*** Block opens ***

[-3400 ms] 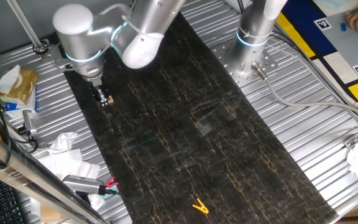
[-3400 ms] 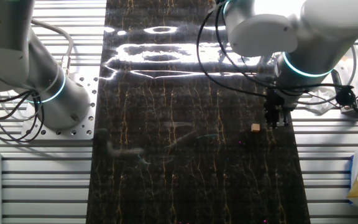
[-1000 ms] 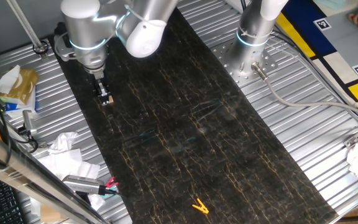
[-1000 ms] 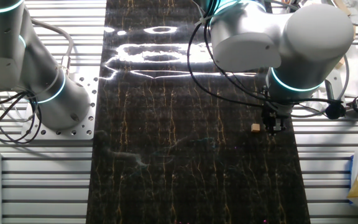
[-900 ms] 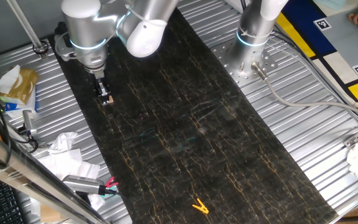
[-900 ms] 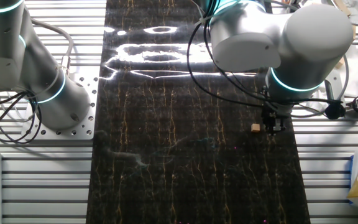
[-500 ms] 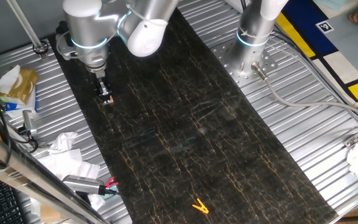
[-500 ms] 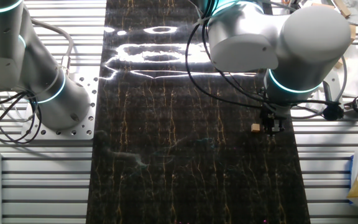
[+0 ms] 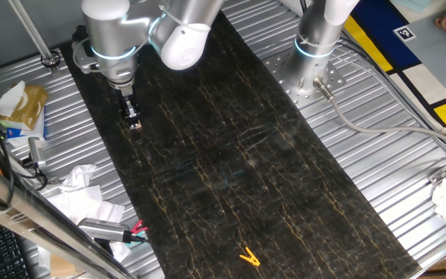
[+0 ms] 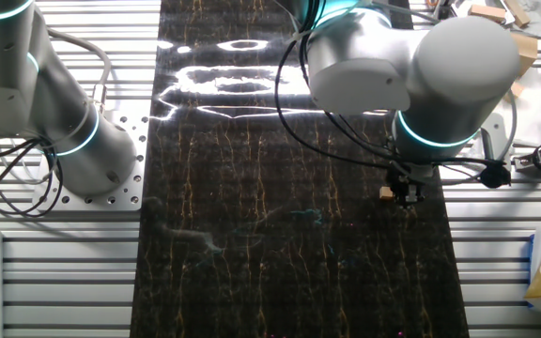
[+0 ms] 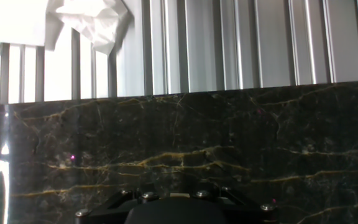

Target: Hold a small block with the gripper and sweep it from left to right on the table

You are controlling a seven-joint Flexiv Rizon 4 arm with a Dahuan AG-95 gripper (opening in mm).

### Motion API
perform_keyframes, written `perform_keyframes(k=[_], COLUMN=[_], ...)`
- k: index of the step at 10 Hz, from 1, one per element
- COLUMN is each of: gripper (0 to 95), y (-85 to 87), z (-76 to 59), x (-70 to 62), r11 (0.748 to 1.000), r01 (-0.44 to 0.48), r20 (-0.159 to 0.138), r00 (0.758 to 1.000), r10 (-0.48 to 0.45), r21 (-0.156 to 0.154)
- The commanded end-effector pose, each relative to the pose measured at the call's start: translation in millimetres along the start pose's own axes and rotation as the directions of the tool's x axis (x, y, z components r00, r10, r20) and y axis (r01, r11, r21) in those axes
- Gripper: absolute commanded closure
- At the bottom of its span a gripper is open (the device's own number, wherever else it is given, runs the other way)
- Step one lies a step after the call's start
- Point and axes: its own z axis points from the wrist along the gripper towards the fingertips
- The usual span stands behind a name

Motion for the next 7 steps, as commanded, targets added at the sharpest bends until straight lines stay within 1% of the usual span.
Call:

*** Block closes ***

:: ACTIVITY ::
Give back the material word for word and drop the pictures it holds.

:: SOLVED PROBLEM ::
[-3400 ms] 
[-3400 ms] 
[-1000 ms] 
[-1000 ms] 
[-900 ms] 
[-900 ms] 
[-500 ms] 
[-500 ms] 
[+0 ms] 
[+0 ms] 
[+0 ms] 

Target: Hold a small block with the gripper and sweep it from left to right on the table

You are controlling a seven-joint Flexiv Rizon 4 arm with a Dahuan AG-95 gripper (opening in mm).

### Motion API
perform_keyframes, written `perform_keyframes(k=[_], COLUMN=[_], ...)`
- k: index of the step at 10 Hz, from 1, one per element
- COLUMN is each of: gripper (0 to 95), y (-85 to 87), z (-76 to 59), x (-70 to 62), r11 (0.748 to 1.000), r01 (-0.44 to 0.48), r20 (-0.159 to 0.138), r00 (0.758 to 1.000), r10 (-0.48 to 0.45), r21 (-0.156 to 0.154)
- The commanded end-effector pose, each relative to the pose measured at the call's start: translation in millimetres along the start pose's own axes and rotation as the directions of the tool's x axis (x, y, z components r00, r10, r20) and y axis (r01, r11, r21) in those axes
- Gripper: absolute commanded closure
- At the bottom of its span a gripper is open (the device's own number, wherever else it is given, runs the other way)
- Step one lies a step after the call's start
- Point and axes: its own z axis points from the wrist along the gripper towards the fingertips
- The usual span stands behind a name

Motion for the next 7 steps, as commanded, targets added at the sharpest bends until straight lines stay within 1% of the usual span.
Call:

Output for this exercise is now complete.